Exercise description: Using the records below, filter out every line that lacks "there" and copy the rest.

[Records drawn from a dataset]

◆ ◆ ◆ ◆

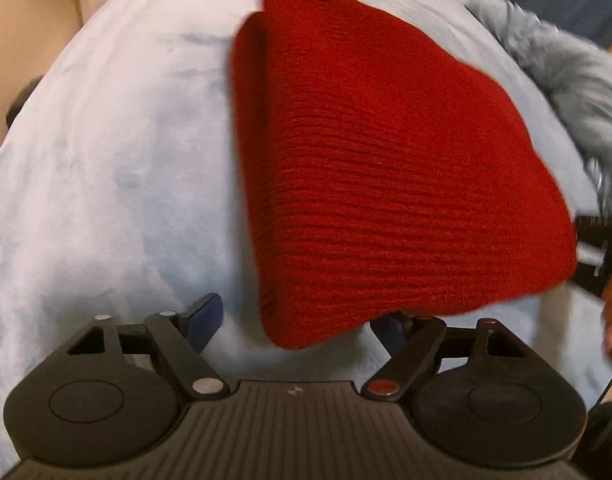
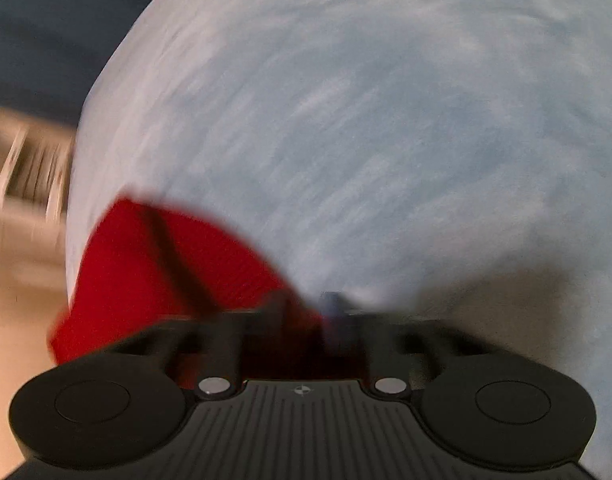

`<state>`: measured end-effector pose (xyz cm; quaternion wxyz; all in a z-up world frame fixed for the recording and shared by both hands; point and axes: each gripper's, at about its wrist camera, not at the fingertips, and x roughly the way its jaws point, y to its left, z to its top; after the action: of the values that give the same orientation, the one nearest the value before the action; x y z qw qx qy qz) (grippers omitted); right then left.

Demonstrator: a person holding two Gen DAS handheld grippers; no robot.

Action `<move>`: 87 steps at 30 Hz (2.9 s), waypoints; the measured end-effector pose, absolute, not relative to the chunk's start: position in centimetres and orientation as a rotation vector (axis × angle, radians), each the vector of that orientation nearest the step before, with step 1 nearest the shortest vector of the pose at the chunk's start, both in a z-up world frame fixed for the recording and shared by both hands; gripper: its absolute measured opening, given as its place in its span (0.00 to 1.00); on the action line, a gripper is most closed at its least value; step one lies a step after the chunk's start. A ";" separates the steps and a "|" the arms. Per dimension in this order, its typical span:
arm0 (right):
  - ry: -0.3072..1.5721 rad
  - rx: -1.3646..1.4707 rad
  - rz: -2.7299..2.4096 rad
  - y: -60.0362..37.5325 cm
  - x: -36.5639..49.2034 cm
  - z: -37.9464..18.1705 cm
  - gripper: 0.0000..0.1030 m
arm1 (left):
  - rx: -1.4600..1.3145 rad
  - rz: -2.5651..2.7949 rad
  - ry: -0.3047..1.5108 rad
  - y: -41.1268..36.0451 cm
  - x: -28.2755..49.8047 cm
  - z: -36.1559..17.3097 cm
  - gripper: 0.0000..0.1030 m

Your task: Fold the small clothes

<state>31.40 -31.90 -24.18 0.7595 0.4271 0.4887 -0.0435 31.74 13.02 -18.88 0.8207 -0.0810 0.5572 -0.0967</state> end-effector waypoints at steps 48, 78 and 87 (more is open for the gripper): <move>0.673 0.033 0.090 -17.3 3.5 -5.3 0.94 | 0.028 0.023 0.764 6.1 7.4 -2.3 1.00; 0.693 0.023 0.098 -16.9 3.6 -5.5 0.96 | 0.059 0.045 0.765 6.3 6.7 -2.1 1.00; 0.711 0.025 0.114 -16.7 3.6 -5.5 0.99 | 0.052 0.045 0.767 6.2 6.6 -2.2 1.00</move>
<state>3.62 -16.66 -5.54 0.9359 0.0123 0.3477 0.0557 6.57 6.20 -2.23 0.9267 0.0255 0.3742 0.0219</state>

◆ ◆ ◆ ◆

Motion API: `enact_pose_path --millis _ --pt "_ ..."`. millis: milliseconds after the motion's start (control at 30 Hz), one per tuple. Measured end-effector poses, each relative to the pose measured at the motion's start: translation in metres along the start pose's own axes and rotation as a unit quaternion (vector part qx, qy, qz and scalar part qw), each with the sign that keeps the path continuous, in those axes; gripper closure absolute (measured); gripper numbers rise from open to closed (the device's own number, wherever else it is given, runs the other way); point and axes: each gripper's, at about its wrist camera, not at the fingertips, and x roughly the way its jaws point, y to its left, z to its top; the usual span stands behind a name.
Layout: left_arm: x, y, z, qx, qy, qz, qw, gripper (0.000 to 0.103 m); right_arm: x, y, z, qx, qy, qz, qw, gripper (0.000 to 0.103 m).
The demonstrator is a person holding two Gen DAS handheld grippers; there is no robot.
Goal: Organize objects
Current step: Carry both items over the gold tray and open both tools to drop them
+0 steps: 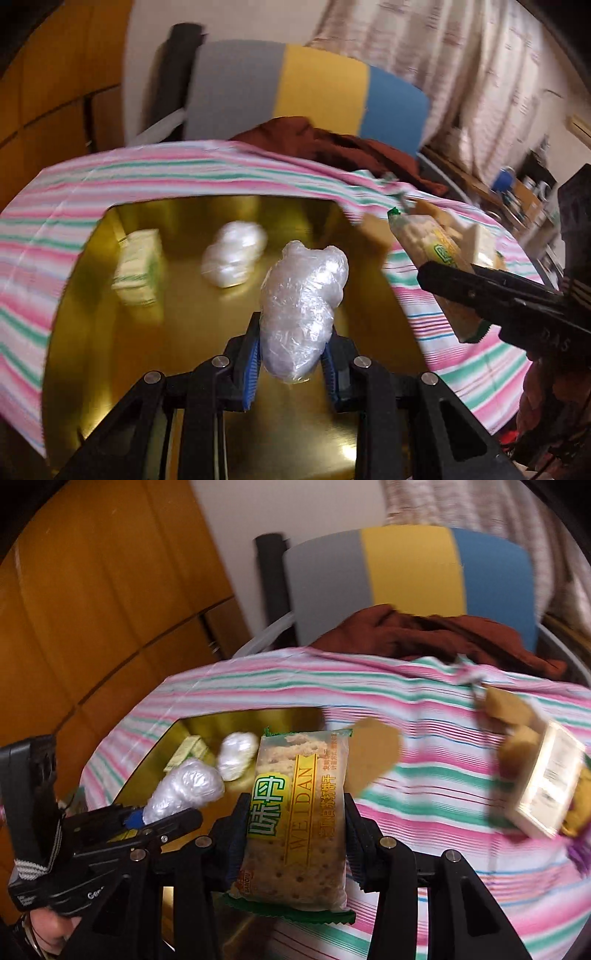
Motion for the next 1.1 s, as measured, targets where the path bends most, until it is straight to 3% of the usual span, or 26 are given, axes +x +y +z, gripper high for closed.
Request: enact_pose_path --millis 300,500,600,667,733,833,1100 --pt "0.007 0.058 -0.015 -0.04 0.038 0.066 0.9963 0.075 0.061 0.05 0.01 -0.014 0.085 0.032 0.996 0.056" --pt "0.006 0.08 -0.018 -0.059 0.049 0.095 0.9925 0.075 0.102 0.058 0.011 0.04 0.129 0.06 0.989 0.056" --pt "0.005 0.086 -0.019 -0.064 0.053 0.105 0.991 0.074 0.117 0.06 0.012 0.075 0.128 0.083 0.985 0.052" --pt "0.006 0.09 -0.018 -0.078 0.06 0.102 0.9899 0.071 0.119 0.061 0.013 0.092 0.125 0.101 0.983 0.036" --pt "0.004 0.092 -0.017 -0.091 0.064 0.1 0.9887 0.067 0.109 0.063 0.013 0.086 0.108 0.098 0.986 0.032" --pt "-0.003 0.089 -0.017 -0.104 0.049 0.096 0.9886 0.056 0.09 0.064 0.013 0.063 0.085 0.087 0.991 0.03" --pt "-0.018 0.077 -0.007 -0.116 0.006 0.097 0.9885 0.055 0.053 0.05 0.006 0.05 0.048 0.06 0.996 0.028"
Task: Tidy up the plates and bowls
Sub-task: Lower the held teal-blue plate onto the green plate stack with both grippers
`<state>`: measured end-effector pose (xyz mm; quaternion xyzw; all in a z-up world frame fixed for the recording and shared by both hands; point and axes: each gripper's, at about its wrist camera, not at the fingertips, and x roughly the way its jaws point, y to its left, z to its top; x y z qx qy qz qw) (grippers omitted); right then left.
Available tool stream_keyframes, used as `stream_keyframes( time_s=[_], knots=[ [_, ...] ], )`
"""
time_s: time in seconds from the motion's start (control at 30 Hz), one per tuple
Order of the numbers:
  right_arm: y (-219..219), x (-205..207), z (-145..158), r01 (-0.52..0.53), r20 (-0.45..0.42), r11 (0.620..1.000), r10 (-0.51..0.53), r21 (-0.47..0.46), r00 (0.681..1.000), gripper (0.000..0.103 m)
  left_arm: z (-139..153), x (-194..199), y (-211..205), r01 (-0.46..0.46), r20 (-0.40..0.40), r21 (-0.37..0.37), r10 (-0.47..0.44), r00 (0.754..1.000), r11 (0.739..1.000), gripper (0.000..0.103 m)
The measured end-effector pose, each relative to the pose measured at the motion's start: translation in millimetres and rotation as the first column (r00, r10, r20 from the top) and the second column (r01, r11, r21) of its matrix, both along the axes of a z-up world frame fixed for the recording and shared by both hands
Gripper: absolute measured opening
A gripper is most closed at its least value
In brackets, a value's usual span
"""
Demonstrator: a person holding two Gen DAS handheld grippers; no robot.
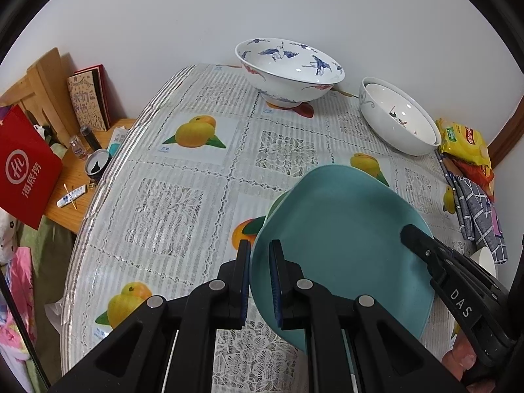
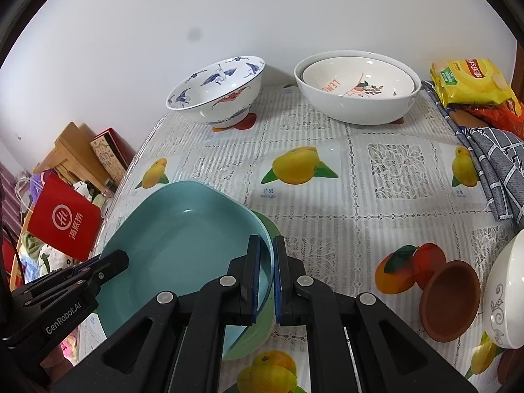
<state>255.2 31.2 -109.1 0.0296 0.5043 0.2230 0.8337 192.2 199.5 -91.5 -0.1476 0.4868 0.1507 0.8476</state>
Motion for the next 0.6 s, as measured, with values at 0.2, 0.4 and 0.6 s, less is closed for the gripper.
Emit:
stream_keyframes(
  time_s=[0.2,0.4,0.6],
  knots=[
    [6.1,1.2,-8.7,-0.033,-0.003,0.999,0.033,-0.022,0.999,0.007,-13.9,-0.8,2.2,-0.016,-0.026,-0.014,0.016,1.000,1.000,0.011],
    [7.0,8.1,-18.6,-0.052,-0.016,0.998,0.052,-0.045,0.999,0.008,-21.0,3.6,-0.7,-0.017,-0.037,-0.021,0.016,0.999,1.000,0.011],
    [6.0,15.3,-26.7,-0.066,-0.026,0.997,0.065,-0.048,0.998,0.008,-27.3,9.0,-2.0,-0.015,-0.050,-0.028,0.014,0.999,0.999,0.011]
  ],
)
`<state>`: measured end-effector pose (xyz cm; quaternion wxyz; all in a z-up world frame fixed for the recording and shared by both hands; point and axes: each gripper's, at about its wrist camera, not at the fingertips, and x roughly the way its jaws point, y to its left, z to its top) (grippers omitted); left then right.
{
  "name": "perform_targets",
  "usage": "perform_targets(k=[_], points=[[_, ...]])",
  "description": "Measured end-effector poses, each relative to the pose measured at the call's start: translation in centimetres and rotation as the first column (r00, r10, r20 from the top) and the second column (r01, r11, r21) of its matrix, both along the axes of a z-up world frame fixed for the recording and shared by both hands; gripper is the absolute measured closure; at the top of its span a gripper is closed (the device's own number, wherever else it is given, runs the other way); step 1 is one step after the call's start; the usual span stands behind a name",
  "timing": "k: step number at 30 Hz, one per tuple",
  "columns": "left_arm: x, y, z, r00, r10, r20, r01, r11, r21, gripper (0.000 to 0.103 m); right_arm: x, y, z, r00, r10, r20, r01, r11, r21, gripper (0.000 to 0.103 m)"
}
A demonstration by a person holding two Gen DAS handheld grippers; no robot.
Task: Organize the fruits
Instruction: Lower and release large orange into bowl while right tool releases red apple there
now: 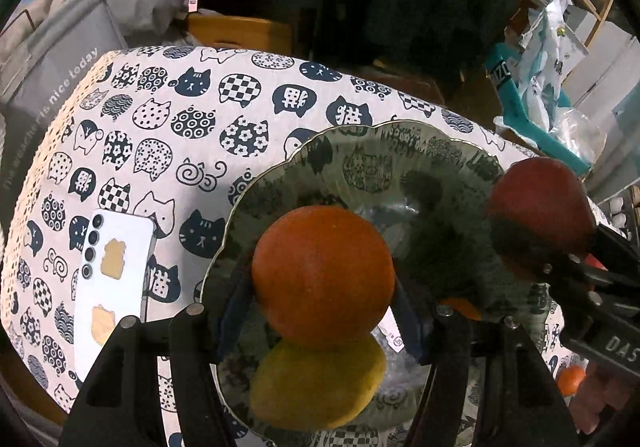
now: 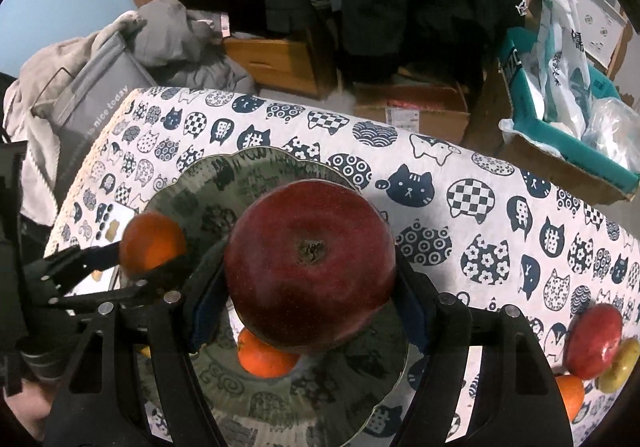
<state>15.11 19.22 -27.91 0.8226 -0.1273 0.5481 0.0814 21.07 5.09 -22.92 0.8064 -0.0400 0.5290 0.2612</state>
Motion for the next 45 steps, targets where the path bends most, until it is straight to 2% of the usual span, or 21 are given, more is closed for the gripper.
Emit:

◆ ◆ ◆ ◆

Finished exercise:
The demonstrator is a person holding two Gen DAS handheld grippers; there is no robot.
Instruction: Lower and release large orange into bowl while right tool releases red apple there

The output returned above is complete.